Sound Economic Principles.


It appears to make so much sense. Most industries from air travel to corner shops are powerless against their rising debts. It’s as if time itself needs constant feeding £’s. A theatre for example plunges into the red. It’s a 100% going proposition except for no audience. It could continue its income stream in two weeks if that audience returned, but right now it’s bankrupt, like a TV you can’t keep up the payments on. It’s ready for the bailiffs. It’s purchased at a knock down price and the new owner plugs it back in. It’s no wonder Jacob Reece Mogg considers this pandemic to be a once in a lifetime opportunity. It’s supported by our public money as far as possible until the inevitable happens. We’re left paying off the debt, accepting lower wages and conditions and, if we have any cash left, buying tickets for its new production of The Merchant of Venice. And it’s all based on sound economic principles.
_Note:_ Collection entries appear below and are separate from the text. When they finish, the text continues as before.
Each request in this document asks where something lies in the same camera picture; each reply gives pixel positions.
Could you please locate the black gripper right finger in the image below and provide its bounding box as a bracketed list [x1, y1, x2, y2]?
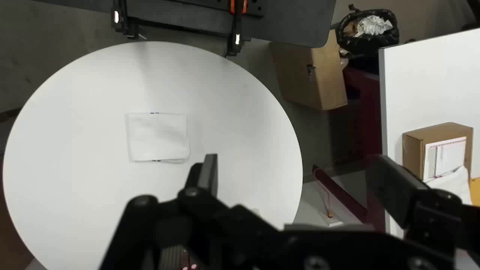
[366, 155, 480, 261]

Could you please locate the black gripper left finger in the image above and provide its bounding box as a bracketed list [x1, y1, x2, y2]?
[99, 153, 282, 270]

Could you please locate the cardboard box white label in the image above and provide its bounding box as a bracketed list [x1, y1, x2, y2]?
[400, 122, 475, 185]

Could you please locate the folded white cloth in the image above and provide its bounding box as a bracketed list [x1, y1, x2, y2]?
[124, 111, 192, 164]

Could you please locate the white panel board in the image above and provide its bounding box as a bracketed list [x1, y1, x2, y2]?
[378, 27, 480, 239]

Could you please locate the plain brown cardboard box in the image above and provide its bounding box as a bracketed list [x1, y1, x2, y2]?
[270, 33, 349, 113]

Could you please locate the black trash bag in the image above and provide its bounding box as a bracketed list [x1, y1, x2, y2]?
[334, 5, 400, 57]

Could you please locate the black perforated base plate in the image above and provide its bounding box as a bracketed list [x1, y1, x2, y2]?
[34, 0, 337, 50]

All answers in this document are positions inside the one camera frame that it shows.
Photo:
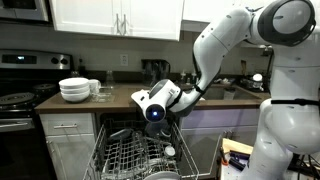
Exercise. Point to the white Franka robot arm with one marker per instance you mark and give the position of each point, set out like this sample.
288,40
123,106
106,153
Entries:
290,120

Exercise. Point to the white plate in rack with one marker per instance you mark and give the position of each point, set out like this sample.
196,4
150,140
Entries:
161,176

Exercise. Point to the black countertop appliance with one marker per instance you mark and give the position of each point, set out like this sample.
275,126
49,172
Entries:
155,68

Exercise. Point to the black bowl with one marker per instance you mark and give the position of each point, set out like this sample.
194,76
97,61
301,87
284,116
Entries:
161,130

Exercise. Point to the clear glass dish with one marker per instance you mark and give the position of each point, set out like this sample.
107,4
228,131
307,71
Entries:
102,96

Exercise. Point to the black pan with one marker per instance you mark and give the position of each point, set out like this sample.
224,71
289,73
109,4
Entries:
120,134

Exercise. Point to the white round lid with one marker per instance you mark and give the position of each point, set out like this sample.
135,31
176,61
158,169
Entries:
169,151

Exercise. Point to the white mug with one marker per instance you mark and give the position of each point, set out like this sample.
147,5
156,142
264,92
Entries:
94,86

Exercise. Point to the grey cup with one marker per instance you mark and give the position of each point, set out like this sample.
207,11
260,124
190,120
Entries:
229,94

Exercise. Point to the white sink cabinet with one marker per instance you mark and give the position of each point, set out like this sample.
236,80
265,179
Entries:
220,126

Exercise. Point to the white upper cabinet door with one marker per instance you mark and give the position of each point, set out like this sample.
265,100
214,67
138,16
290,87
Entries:
83,15
153,16

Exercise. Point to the white cabinet door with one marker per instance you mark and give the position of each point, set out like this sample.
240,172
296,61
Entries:
153,16
83,15
71,156

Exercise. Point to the steel kitchen sink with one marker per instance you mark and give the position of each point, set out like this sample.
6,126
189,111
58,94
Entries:
240,95

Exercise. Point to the dark bottle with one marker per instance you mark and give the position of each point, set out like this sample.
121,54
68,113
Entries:
82,68

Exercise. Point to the white ceramic bowl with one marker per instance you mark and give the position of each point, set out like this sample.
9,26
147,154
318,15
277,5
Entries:
74,82
75,97
75,90

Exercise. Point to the brown wooden utensil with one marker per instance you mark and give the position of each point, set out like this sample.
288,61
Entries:
243,66

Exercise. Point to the black dish drainer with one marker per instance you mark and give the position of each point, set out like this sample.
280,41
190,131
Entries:
248,82

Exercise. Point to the light wooden board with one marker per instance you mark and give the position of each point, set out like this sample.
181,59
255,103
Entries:
235,145

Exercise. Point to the small white round object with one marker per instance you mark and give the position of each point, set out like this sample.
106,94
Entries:
257,77

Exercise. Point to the white drawer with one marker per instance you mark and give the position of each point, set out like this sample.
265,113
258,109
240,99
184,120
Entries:
66,120

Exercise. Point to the black tool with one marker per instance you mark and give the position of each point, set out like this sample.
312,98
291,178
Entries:
238,160

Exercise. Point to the white lower cabinet door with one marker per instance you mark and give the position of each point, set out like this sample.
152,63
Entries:
71,156

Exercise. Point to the black steel stove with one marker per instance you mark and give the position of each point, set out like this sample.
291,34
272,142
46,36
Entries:
20,100

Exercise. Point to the steel microwave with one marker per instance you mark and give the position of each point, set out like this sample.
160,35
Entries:
20,8

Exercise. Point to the white wall outlet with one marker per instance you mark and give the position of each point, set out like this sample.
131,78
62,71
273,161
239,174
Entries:
124,60

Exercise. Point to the black camera on stand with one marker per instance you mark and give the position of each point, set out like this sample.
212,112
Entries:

So how come our ‘sound economic principles’ can lead to the biggest land-grab in history? Meanwhile Black Lives Matter and the statues of slave traders are torn down. Do we know something we don’t know we know? Are we all being bought and sold in some secretive existential slave auction? And dying in thousands to boot. If it hasn’t been the story line of a Bond movie already it should be. The filthy rich want even more money and the world to themselves to spend it in. See Ayn Rand’s book, Atlas Shrugged, circa 1930’s. I haven’t read it but quoted it enough times. So maybe viruses are the new thing to get you what you want, like plastics. I calculated the amount of plastics in existence once. It was countless billions of tons because every ounce of plastic since 1950 is still here somewhere. (360 million last year alone) So maybe there’s something wrong with our human understanding of ‘sound economic principles’. For sure cats don’t abide by it.